- Film poster
- Directed by: Toshio Masuda
- Screenplay by: Ichiro Ikeda; Toshio Masuda;
- Produced by: Takiko Mizunoe
- Starring: Yujiro Ishihara; Mie Kitahara; Yukiko Todoroki; Shiro Osaka;
- Cinematography: Shinsaku Himeda
- Edited by: Tsuji Masanori
- Music by: Hajime Kaburagi
- Release date: 23 September 1958 (Japan);
- Country: Japan

= Red Quay =

Red Quay (赤い波止場, Akai hatoba) is a 1958 Japanese black-and-white action film, directed by Toshio Masuda.
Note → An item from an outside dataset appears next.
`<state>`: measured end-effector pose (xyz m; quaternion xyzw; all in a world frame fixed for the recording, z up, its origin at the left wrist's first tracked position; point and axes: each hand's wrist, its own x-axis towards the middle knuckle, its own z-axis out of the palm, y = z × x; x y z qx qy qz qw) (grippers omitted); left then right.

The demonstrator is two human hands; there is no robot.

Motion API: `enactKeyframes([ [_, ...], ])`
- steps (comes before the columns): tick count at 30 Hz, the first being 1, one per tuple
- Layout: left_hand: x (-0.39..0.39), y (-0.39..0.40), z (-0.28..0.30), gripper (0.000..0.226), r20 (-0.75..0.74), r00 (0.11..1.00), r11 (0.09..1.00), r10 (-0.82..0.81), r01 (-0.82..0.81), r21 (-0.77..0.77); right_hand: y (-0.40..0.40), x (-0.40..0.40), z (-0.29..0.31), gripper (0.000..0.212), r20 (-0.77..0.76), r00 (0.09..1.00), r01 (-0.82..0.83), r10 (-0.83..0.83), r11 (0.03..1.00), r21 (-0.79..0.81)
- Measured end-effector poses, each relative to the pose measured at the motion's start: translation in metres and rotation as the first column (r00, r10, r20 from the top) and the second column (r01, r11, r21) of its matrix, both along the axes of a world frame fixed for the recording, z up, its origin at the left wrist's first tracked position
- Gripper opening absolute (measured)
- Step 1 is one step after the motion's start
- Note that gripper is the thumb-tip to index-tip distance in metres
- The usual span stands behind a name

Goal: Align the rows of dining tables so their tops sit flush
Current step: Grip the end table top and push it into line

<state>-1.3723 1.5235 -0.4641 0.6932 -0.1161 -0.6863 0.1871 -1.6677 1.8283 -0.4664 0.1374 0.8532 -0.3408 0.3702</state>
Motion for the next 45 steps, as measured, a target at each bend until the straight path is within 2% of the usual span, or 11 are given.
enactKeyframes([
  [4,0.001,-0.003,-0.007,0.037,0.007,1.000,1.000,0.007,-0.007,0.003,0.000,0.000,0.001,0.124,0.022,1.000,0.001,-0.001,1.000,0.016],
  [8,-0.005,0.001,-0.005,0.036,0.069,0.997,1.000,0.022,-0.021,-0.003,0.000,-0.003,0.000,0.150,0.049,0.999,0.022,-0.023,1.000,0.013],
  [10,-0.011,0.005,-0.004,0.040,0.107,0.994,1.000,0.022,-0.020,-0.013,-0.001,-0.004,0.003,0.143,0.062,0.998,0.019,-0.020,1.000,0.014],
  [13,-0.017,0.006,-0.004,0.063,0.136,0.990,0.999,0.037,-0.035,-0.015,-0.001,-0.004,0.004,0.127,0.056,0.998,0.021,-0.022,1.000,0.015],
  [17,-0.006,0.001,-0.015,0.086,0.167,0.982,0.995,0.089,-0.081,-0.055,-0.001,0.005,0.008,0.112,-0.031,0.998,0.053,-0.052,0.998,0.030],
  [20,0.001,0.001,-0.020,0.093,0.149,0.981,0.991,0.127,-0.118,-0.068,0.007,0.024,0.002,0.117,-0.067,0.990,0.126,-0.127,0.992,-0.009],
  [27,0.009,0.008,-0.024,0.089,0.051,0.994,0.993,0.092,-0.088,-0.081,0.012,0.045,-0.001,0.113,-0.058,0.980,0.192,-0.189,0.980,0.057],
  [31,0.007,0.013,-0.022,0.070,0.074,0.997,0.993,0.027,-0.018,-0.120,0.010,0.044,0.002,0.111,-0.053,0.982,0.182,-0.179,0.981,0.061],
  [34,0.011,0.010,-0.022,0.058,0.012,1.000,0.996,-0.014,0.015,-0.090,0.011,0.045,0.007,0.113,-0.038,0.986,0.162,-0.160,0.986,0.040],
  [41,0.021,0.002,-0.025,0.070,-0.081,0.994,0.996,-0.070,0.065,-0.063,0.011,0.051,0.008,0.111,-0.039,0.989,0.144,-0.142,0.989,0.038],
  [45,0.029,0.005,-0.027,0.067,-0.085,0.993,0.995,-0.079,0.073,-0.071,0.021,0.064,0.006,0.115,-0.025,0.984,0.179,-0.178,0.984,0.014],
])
Red Quay was one of the many successful collaborations between director Toshio Masuda and actor Yujiro Ishihara which defined the Nikkatsu action film genre.

==Plot==
Tominaga Jiro has slaughtered five yakuza in Tokyo and is now staying at the Matsuyama group in Kobe. Tominaga accidentally witnesses the scene where a restaurant owner Sugita is killed due to the trouble of drug trafficking at Kobe Port.

== Cast ==
- Yujiro Ishihara : Tominaga Jiro
- Mie Kitahara : Sugita Keiko
- Masumi Okada : Tabō
- Sanae Nakahara : Mammy
- Shirō Ōsaka : Noro
- Jun Miyazaki : Sugita
- Hideaki Nitani : Katsumata

==Release==
Red Quay was released on 23 September 1958.